Lifestyle Mods - Habits to Halve Heartbreak
- Diet: Mediterranean-style; ↑ fruits, vegetables, whole grains, fish. ↓ Saturated fats, red meat.
- Exercise: Aerobic activity for 30-60 minutes, 5-7 days/week.
- Weight Management: Maintain BMI < 25 kg/m².
- Smoking Cessation: Critical for risk reduction.
- 📌 5 A's: Ask, Advise, Assess, Assist, Arrange.
- Alcohol: Limit to ≤2 drinks/day (men), ≤1 drink/day (women).

⭐ Quitting smoking after an MI reduces mortality risk by nearly 50% within a year, the most impactful single lifestyle change.
Antiplatelets & Statins - Plaque & Clot Patrol
-
Dual Antiplatelet Therapy (DAPT): Prevents stent thrombosis & recurrent ischemic events.
- Aspirin: Lifelong low-dose (81 mg).
- P2Y12 Inhibitor: Minimum 12 months post-ACS.
- Clopidogrel
- Ticagrelor
- Prasugrel
-
High-Intensity Statin: For plaque stabilization and lipid management.
- Goal: Lower LDL-C by >50%.
- Agents:
- Atorvastatin 40-80 mg
- Rosuvastatin 20-40 mg
⭐ Prasugrel is contraindicated in patients with a prior history of stroke or TIA due to an increased risk of intracranial hemorrhage.
Cardiac Protection - Remodel & Relax
-
Beta-Blockers (e.g., Metoprolol, Carvedilol)
- Continue for ≥3 years post-MI in all patients; lifelong if LV dysfunction (LVEF ≤40%) or HF.
- Reduces mortality, arrhythmias, and recurrent ischemia.
-
ACE Inhibitors / ARBs (e.g., Lisinopril / Losartan)
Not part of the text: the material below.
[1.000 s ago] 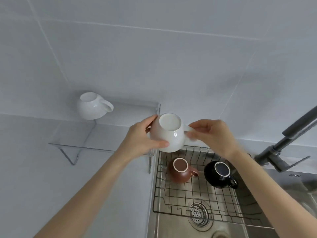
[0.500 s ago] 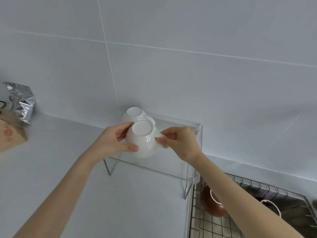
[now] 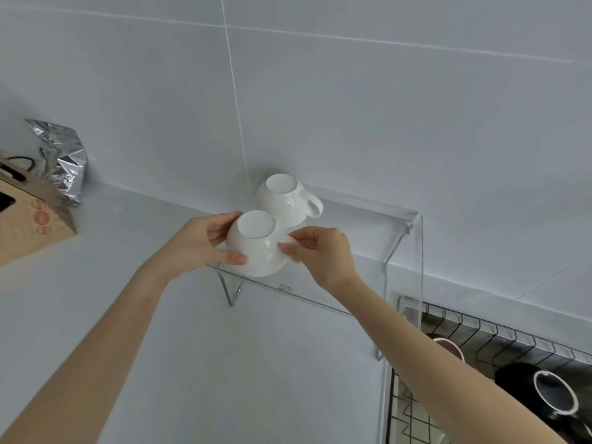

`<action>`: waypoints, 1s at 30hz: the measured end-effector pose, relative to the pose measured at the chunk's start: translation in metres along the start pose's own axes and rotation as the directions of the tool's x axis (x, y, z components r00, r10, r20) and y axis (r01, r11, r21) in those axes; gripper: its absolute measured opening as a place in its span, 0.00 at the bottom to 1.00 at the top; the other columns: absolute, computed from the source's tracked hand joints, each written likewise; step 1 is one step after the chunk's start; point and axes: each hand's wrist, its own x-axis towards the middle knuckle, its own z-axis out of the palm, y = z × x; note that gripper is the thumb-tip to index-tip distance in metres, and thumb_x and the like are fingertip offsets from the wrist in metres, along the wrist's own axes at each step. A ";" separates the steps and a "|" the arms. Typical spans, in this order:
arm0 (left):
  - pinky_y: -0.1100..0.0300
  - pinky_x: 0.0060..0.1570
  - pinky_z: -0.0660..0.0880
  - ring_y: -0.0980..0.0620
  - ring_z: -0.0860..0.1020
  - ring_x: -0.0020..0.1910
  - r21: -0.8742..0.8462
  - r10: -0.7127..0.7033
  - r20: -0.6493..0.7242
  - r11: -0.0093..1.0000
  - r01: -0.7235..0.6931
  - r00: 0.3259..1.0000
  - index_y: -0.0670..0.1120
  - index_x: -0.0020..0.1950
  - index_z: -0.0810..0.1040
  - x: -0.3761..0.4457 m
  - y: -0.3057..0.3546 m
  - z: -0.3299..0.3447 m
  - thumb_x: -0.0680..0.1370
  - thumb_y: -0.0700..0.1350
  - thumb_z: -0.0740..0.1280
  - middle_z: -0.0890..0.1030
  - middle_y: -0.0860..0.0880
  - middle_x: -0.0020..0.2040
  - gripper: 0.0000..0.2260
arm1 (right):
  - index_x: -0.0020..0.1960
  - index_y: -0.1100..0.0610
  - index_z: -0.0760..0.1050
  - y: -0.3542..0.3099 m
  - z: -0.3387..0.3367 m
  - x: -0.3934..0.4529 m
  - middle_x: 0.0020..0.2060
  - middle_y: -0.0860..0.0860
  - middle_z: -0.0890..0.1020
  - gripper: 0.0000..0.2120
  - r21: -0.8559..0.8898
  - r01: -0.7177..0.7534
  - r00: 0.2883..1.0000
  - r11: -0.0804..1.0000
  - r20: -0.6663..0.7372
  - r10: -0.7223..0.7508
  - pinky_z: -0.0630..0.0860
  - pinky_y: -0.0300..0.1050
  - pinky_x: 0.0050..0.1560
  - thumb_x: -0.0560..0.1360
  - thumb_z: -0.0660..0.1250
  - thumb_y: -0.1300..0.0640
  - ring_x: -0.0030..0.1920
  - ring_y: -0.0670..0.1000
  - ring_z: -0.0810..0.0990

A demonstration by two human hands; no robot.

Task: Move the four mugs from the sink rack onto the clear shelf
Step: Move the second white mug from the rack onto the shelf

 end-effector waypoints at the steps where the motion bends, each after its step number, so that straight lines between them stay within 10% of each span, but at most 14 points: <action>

- Start in all patients, especially with LVEF ≤40%, HTN, DM, or stable CKD.
- Prevents adverse ventricular remodeling.
-
Aldosterone Antagonists (e.g., Spironolactone)
- Add for patients on ACEi/BB with LVEF ≤40% + symptomatic HF or DM.
- ⚠️ Monitor for hyperkalemia.
-
Nitroglycerin
- Sublingual (SL) PRN for angina episodes.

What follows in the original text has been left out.